Characterisation of VP-16-induced DNA cleavage in oestrogen-stimulated human breast cancer cells.

Cycling cells are recognised to be more susceptible than quiescent cells to the cytotoxic action of many commonly used cancer chemotherapeutic agents. We have found that oestrogen stimulation of T-47D human breast cancer cells is accompanied by a two-fold increase in VP-16-induced DNA cleavage as measured by alkaline DNA unwinding, and that this increase in DNA cleavage is accompanied by a corresponding enhancement of drug-induced cytostasis. The enhancement of VP-16-induced DNA cleavage seen with oestrogen exposure is antagonised both by antioestrogen treatment and by cycloheximide, an inhibitor of protein synthesis, but not by the DNA synthesis inhibitor aphidicolin. Increased c-myc protein synthesis is detectable within an hour of oestrogen exposure, while increased VP-16-induced DNA cleavage is detectable within 4h and increased DNA synthesis within 16h.
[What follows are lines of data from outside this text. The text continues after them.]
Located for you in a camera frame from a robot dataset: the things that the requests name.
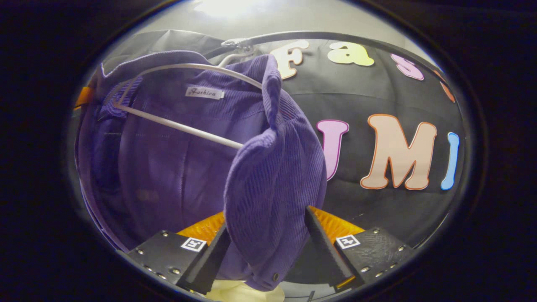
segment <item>beige letter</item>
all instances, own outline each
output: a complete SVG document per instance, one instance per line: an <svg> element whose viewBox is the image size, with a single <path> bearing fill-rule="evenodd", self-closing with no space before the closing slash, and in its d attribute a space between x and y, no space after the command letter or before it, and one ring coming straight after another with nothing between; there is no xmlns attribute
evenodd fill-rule
<svg viewBox="0 0 537 302"><path fill-rule="evenodd" d="M296 74L296 69L291 68L291 62L295 65L302 63L302 52L300 49L306 49L309 47L309 42L306 40L300 40L291 44L284 45L280 48L276 48L270 53L276 58L278 63L278 71L280 71L281 79L286 79Z"/></svg>
<svg viewBox="0 0 537 302"><path fill-rule="evenodd" d="M360 44L338 42L332 43L330 48L333 50L328 53L328 59L334 63L355 63L362 66L371 66L375 62L369 57L366 49Z"/></svg>
<svg viewBox="0 0 537 302"><path fill-rule="evenodd" d="M391 166L391 180L394 188L403 183L414 167L410 178L405 182L409 190L422 190L429 184L429 169L433 155L436 127L430 123L420 123L414 139L408 146L399 120L387 114L374 114L367 119L375 129L375 154L369 175L362 178L360 185L366 189L382 189L388 185L386 168Z"/></svg>

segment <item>purple shirt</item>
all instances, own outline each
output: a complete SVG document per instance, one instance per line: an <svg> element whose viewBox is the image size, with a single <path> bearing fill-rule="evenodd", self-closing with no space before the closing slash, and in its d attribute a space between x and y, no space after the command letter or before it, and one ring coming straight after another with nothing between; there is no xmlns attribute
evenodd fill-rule
<svg viewBox="0 0 537 302"><path fill-rule="evenodd" d="M322 206L321 144L281 89L272 55L227 67L261 82L261 91L214 71L169 69L137 78L124 99L123 105L244 144L238 151L103 104L117 101L125 81L140 72L175 63L210 64L195 52L162 52L93 77L96 99L77 148L88 208L124 251L162 229L178 232L224 211L232 244L218 278L271 290L307 239L306 206ZM118 84L122 89L108 95ZM185 96L192 87L224 91L224 97Z"/></svg>

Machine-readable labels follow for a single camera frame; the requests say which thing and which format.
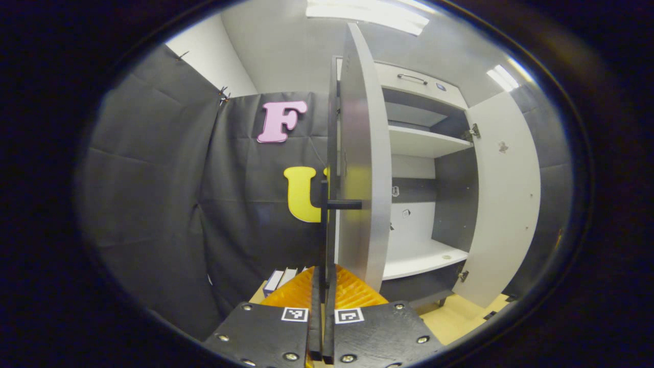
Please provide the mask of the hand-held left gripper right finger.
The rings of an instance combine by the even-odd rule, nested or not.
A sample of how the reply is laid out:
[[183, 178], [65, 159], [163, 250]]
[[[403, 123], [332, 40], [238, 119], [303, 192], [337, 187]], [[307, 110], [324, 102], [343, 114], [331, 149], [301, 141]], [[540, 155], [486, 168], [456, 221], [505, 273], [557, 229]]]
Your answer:
[[334, 367], [411, 367], [444, 345], [407, 301], [390, 302], [342, 266], [330, 268], [323, 358]]

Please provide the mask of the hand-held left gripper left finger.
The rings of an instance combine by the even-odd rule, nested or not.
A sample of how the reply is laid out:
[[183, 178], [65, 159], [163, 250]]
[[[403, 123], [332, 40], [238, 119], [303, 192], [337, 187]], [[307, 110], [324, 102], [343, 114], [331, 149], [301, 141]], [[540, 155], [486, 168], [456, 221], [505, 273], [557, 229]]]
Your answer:
[[320, 282], [314, 267], [279, 272], [260, 302], [238, 304], [203, 346], [241, 367], [313, 367], [322, 359]]
Only small changes in cell-cycle distribution occur with oestrogen stimulation. In the absence of VP-16, oestrogen does not reduce DNA double-strandedness, nor does it induce changes in chromatin structure as measured by alterations in DNA superhelicity or chromatin accessibility. These findings suggest that oestrogen enhances VP-16-induced DNA damage in asynchronously growing G1-phase cells and that this enhancement may be dependent at some point upon de novo protein synthesis. Oestrogen pre-treatment of T-47D human breast cancer cells improves the therapeutic index of VP-16 without the need for cell synchronisation or highly precise drug scheduling.